**The title, authors, and abstract for this completion report are provided below.  For a copy of the completion report, please contact the GLFC via e-mail or via telephone at 734-662-3209**



Inter-stream Movements of Sea Lamprey and Selected Non-target Fishes in Response to Sea Lamprey Barriers


I. J. Dolinsek 1, R. L. McLaughlin 2, J. W. A. Grant 1, L. O'Connor 3, and T. Pratt 3

 1Biology Department, Concordia University, Montreal, QC, H4B 1R6

2 Department of Integrative Biology, University of Guelph, Guelph, ON, N1G 2W1

 3 Fisheries and Oceans Canada, Great Lakes Laboratory for Fisheries and Aquatic Sciences, 1 Canal Dr., Sault Ste. Marie, ON, P6A 6W4



This study quantified the degree to which sea lamprey and selected, native teleost fishes moved between six adjacent streams located on the north shore of Lake Ontario, both within (sea lamprey and teleost fishes) and among (teleost fishes) reproductive seasons. The degree of movement at this spatial extent is poorly understood, yet is expected to be important to ecological (e.g, metapopulation dynamics, responses to habitat fragmentation) and micro-evolutionary processes (e.g., gene flow). Movements of fishes moving naturally, and following translocation to new sites, were monitored using PITtagging and tracking technology. Sea lamprey and 11 of 23 teleost fishes moved between tributaries via Lake Ontario. The frequency of inter-stream movements was low overall and varied among species. Most inter-stream movements were made between immediately adjacent streams and some streams were net importers of fishes while other were net exporters.
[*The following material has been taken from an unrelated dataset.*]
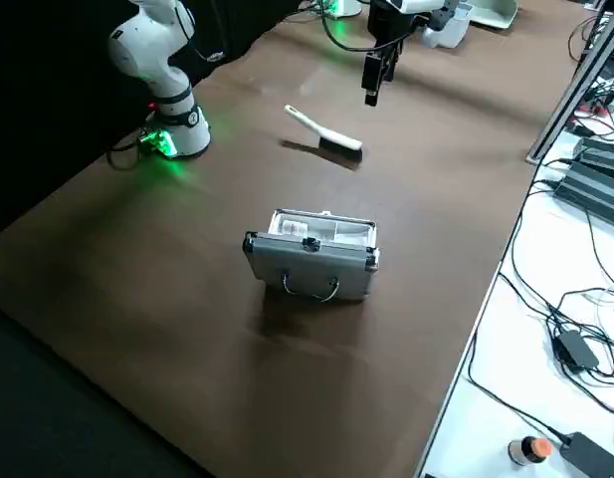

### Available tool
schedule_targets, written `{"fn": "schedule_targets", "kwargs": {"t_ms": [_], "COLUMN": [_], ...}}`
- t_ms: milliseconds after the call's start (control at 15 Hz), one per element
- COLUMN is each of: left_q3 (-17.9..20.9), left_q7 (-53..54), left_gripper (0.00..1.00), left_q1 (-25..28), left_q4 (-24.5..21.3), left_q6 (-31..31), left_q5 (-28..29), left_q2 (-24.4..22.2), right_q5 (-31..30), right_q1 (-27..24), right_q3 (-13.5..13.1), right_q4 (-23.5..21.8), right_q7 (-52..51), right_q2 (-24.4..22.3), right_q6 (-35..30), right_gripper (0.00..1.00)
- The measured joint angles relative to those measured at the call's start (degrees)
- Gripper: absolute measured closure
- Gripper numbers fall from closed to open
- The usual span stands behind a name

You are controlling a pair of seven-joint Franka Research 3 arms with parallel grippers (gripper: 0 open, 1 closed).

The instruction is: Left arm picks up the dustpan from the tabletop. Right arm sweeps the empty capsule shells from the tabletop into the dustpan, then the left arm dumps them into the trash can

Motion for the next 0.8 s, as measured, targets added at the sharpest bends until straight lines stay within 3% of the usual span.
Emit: {"fn": "schedule_targets", "kwargs": {"t_ms": [267,733,800], "left_q3": [0.0,0.0,0.0], "left_q7": [0.0,0.0,0.0], "left_gripper": [0.66,0.04,0.01], "left_q1": [0.0,0.0,0.0], "left_q4": [0.0,0.4,0.7], "left_q6": [0.0,0.8,0.8], "left_q5": [0.0,0.0,0.0], "left_q2": [0.0,-0.2,-0.7], "right_q5": [0.0,0.0,0.0], "right_q1": [0.0,0.0,0.0], "right_q3": [0.0,0.0,0.0], "right_q4": [0.0,0.0,0.0], "right_q7": [0.0,0.0,0.0], "right_q2": [0.0,0.0,0.0], "right_q6": [0.0,0.0,0.0], "right_gripper": [0.01,0.01,0.01]}}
Sea lamprey caught, tagged, and released within a stream exhibited frequencies of inter-stream movements comparable to the stream sampling movements made by sea lamprey released in the lake off of the mouths of the study streams. With teleost fishes, reproductive homing and site fidelity partly explain the low frequency of inter-stream movements. Fish assemblages in these Lake Ontario catchments exchange individuals at rates likely to be important for metapopulation dynamics and gene flow, but unlikely to allow populations to behaviourally respond en masse to in-stream structures that block movement.